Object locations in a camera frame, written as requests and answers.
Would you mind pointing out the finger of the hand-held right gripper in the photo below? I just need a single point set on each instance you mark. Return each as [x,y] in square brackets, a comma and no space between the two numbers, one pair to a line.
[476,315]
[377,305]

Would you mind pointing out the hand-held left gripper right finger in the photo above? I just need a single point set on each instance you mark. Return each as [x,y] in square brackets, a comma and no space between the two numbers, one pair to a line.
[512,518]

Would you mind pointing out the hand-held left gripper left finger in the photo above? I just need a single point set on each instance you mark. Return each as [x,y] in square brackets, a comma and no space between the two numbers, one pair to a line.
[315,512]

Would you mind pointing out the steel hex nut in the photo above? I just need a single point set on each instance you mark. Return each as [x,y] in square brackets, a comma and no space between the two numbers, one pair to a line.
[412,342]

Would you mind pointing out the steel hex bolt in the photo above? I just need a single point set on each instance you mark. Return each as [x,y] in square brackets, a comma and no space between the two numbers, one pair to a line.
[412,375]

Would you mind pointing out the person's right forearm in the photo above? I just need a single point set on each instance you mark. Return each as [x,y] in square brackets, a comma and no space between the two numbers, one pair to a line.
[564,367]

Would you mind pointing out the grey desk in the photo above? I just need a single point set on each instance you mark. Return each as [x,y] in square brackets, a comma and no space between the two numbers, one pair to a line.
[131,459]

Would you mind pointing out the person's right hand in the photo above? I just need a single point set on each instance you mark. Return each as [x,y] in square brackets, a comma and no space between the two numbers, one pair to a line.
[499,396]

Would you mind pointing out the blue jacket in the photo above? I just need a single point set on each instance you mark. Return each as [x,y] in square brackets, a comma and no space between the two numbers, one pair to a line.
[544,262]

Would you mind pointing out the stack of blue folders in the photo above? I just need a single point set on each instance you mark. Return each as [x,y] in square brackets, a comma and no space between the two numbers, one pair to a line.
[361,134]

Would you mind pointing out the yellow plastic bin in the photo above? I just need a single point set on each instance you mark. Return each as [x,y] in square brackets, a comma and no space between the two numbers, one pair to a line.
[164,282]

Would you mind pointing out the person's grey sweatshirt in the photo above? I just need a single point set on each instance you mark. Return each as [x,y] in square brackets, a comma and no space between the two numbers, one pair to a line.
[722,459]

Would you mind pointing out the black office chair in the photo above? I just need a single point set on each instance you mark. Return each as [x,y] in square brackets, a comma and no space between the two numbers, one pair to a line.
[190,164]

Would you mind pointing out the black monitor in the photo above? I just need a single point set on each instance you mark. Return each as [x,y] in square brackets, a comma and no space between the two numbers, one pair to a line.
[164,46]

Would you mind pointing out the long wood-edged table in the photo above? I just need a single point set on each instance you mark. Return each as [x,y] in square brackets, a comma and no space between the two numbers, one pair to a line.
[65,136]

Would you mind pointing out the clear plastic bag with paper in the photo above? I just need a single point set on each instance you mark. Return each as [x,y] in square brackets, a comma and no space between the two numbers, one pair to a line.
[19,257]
==*==
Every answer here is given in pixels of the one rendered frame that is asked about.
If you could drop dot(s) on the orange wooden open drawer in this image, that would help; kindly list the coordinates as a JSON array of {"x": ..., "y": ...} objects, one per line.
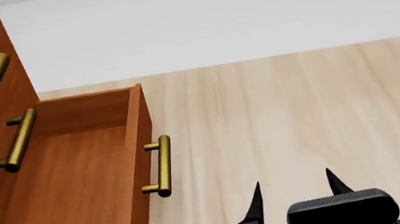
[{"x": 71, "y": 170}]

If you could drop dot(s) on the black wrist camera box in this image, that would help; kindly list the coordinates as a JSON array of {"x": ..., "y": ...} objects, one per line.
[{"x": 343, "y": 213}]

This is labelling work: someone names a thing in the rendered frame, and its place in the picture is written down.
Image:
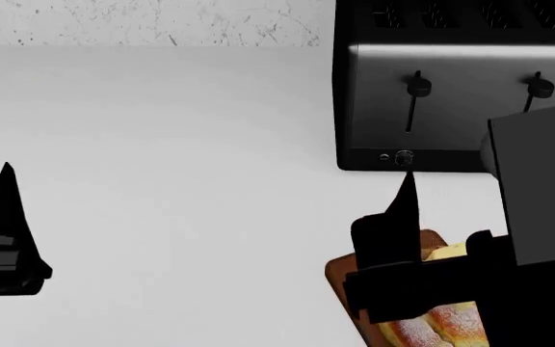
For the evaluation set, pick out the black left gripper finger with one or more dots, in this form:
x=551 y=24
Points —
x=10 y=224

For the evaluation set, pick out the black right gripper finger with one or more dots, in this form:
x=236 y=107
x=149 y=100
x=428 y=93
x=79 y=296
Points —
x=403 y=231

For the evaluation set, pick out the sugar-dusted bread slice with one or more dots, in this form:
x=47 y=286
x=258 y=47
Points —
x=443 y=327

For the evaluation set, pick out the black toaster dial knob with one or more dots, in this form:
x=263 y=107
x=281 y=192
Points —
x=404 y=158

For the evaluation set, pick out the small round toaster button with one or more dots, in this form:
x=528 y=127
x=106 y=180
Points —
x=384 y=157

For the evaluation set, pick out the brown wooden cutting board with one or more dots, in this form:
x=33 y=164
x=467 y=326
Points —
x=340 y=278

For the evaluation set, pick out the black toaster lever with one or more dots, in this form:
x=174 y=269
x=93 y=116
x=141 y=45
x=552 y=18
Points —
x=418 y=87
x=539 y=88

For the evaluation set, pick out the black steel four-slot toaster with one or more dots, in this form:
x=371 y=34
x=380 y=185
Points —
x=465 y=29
==*==
Scan the material above for the string "form" and copy every line that has it.

For the evaluation set, pick out the black left gripper finger with one or more dots, in this form:
For the evaluation set, pick out the black right gripper finger with one or more dots, in this form:
For the evaluation set, pick out the sugar-dusted bread slice with one or more dots, in this form:
For the evaluation set, pick out the black toaster dial knob with one or more dots, in this form:
For the evaluation set, pick out the small round toaster button with one or more dots, in this form:
For the evaluation set, pick out the brown wooden cutting board with one or more dots, in this form:
For the evaluation set, pick out the black toaster lever with one or more dots, in this form:
For the evaluation set, pick out the black steel four-slot toaster with one or more dots, in this form:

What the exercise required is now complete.